Over time, due to its increasing popularity, OpenCV has had numerous wrappers created to allow its libraries to be implemented in a verity of other languages. One of the most common, and the wrapper that we will be using today, is EmguCV.
Written in C#, EmguCV utilizes almost all of the functions from OpenCV, and is very helpful when wanting to implement machine learning and computer vision into the .NET framework. In the following blog post, I'll detail how to get started within EmguCV, and some of its primary overall functionality.
After downloading and declaring the EmguCV Library or Nuget Package in Visual Studio, we will want to create an empty Mat object to store any information in that we deem fit. To create an empty Mat object, you can use the following code below.
Mat img = new Mat();
Next, we want to load an image into our program, so we can use it and manipulate it to our specifications. To load in an image, we use the following code below, and storing the information in the Mat object we created above.
img = CvInvoke.Imread("img.jpg", ImreadModes.AnyColor);
In the line above, we specified the image to be read in as AnyColor, or a Bgr image. This is ideal because, if we ever need to change the format of the image later, we can do so, while still having the original image to reference to.
Although the above way is a simple way to load in an image, it can be done all on one line with combining the code above.
Mat img = CvInvoke.Imread("img.jpg", ImreadModes.AnyColor);
Although the Mat object is the ideal way we want to transfer and convert data within an image, there are some older algorithms within EmguCV, that require an Image format instead of a Mat.
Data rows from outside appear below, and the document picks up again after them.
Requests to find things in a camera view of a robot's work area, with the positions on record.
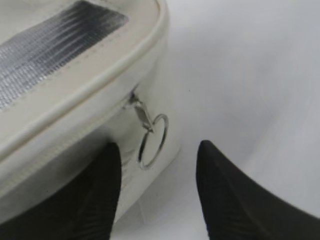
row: zipper tab
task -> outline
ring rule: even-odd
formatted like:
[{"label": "zipper tab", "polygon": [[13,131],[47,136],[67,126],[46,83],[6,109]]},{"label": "zipper tab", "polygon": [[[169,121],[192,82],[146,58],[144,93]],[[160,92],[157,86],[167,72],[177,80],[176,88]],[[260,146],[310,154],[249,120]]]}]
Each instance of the zipper tab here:
[{"label": "zipper tab", "polygon": [[136,95],[132,95],[129,104],[134,107],[134,110],[142,124],[142,127],[149,133],[155,133],[155,126],[148,112],[147,106]]}]

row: white bag
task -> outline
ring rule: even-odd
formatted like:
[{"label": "white bag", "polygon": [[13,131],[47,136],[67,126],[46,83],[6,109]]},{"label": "white bag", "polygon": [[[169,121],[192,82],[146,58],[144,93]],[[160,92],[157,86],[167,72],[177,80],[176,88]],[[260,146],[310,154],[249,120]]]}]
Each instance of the white bag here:
[{"label": "white bag", "polygon": [[0,0],[0,224],[121,151],[116,219],[179,151],[164,0]]}]

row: white backdrop
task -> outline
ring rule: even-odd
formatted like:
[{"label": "white backdrop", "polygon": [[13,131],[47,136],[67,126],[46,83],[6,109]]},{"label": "white backdrop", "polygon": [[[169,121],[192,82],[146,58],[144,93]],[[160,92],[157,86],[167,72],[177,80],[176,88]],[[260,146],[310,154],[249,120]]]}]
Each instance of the white backdrop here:
[{"label": "white backdrop", "polygon": [[208,239],[195,181],[203,139],[320,217],[320,1],[168,4],[182,150],[115,226],[114,239]]}]

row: silver reflective panel
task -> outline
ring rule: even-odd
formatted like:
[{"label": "silver reflective panel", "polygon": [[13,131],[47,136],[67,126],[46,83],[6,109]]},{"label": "silver reflective panel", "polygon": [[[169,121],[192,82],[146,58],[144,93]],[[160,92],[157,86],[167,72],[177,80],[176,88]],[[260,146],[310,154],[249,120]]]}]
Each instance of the silver reflective panel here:
[{"label": "silver reflective panel", "polygon": [[43,82],[128,18],[80,0],[0,45],[0,110]]}]

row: metal ring
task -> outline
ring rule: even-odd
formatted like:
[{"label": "metal ring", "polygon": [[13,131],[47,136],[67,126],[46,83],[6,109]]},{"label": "metal ring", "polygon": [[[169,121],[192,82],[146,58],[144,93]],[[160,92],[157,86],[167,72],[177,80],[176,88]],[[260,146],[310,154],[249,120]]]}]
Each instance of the metal ring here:
[{"label": "metal ring", "polygon": [[167,135],[168,135],[168,129],[169,129],[169,118],[165,114],[159,114],[153,120],[152,124],[156,125],[160,120],[163,120],[163,122],[164,122],[164,131],[163,131],[163,135],[162,135],[162,140],[161,140],[161,143],[160,143],[154,157],[152,158],[152,160],[148,164],[145,164],[143,157],[144,157],[144,152],[145,152],[145,148],[147,145],[148,137],[149,137],[150,133],[152,133],[152,132],[148,131],[143,137],[143,140],[142,140],[142,143],[140,146],[140,150],[139,150],[139,156],[138,156],[138,162],[139,162],[140,168],[142,170],[148,170],[153,166],[153,164],[156,162],[156,160],[157,160],[157,158],[158,158],[158,156],[159,156],[159,154],[160,154],[161,150],[163,149],[164,144],[166,142]]}]
To implement this, use the following code.
//Declaring an empty Image Image<Bgr, byte> img = new Image<Bgr, byte>(); //Converting a Mat object to an Image Mat img = new Mat(); Image<Bgr, byte> newImg = img.ConvertTo<Bgr, byte>();
Again, we are loading in the image in Bgr mode, but if necessary, we can declare it in grayscale instead.
//Declaring an empty Image Image<Gray, byte> img = new Image<Gray, byte>(); //Converting a Mat object to an Image Mat img = new Mat(); Image<Gray, byte> newImg = img.ConvertTo<Gray, byte>();
If you want to convert an Image to a Mat object, you can use the following code.
Image<Gray, byte> img = new Image<Gray, byte>(); Mat img2 = img.Mat;
To make life easier when converting an image to grayscale, we can use the CvInvoke class within EmguCV, and convert a Mat object to grayscale, instead of coverting it to an Image first, then converting it.
//Read in the image and store it in a Mat Mat img = CvInvoke.Imread("img.jpg", ImreadModes.AnyColor); //This Mat object is used to store the output Mat output = new Mat(); //The CvInvoke method that will convert the image to grayscale CvInvoke.CvtColor(img, output, ColorConversion.Bgr2Gray);
Although EmguCV can be difficult to grasp at first, once you can learn the basic functions within the wrapper, the library becomes very easy to use. The classes and functions used within EmguCV are ripped directly from OpenCV, and allow for easier implementation of computer vision algorithms within the .NET framework.